* WHAT THE TASK ASKS *
Write each line of the material exactly as given, from the top through the line that contains "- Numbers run", and omit all pictures.

—————

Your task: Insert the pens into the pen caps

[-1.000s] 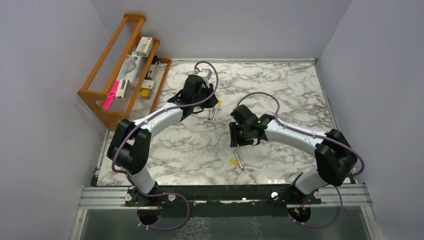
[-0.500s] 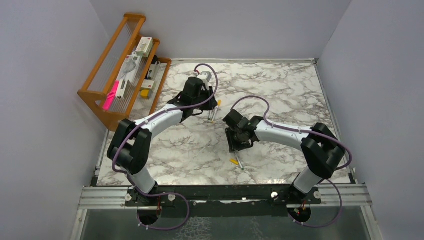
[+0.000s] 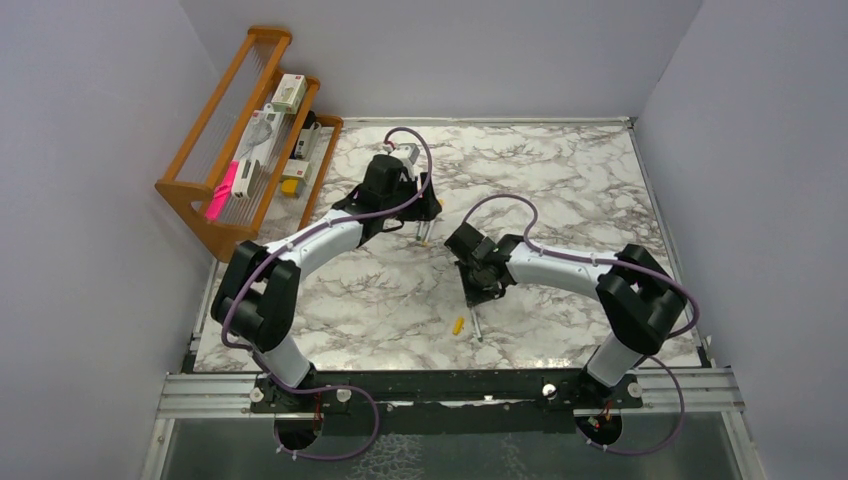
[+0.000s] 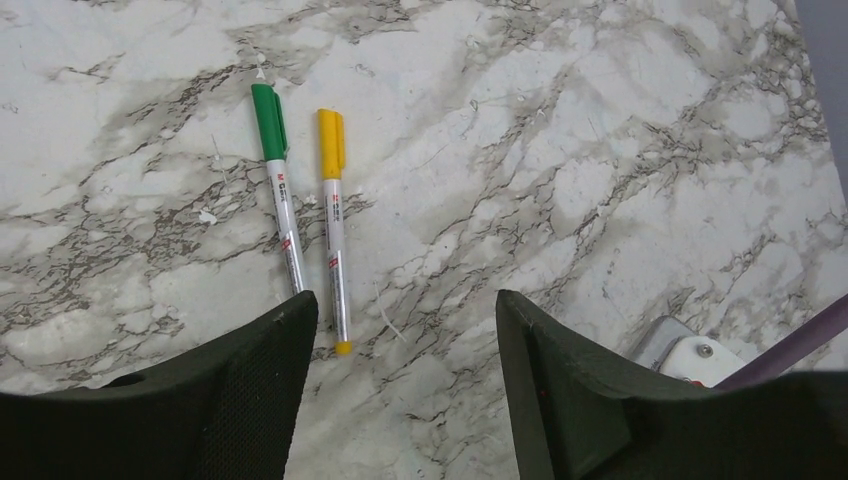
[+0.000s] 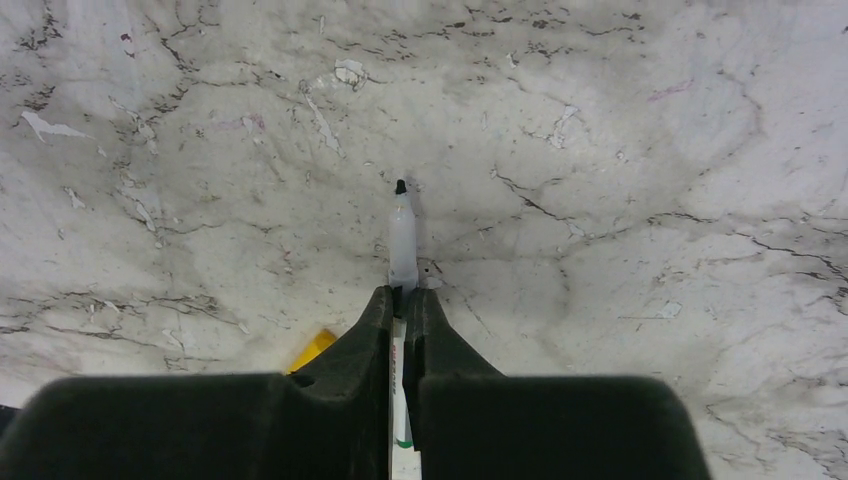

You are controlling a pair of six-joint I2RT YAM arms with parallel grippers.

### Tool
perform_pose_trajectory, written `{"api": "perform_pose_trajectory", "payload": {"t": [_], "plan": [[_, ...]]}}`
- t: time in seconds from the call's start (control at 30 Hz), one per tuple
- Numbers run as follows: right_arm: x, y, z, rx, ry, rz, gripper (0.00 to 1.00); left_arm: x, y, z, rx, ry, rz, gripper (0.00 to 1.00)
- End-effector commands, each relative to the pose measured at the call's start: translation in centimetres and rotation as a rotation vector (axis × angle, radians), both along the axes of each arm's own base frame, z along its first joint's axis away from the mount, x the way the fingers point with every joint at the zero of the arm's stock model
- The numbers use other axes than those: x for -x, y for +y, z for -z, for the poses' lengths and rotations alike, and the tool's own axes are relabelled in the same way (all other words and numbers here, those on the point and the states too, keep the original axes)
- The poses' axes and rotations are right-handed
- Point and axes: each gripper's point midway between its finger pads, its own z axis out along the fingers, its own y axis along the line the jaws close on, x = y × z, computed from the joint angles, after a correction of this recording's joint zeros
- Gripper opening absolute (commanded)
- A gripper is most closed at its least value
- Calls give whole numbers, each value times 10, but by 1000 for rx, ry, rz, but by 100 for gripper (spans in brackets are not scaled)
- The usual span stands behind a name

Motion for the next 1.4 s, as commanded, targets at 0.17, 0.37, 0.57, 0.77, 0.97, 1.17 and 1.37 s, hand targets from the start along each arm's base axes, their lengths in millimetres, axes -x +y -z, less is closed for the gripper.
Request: {"api": "perform_pose_trajectory", "payload": {"t": [0.17,0.37,0.57,0.77,0.97,1.17,1.37], "plan": [[-30,-10,-54,4,-212,62,1,6,-15,-43,175,-63,72,75],[-56,-10,-125,-160,-396,209,1,27,-42,-82,414,-99,257,70],[-77,-21,-215,-486,-647,375,1,52,-56,-122,541,-155,440,70],[-82,-41,-278,-652,-809,479,1,72,-60,-157,685,-182,533,70],[-80,-48,-314,-761,-902,497,1,89,-62,-185,814,-207,632,71],[-82,-40,-326,-797,-919,462,1,99,-65,-195,833,-233,708,71],[-87,-31,-337,-823,-938,429,1,113,-73,-200,814,-248,807,70]]}}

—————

* WRITTEN SOLUTION *
Your task: Insert the pens into the pen caps

[-1.000s] 
[-0.500s] 
[+0.000s] 
[+0.000s] 
[+0.000s] 

You are controlling a pair of six-joint I2RT YAM arms with parallel grippers.

### Tool
perform_pose_trajectory, written `{"api": "perform_pose_trajectory", "payload": {"t": [_], "plan": [[_, ...]]}}`
- t: time in seconds from the call's start (control at 30 Hz), one per tuple
- Numbers run as follows: right_arm: x, y, z, rx, ry, rz, gripper (0.00 to 1.00); left_arm: x, y, z, rx, ry, rz, gripper (0.00 to 1.00)

This output requires nothing further.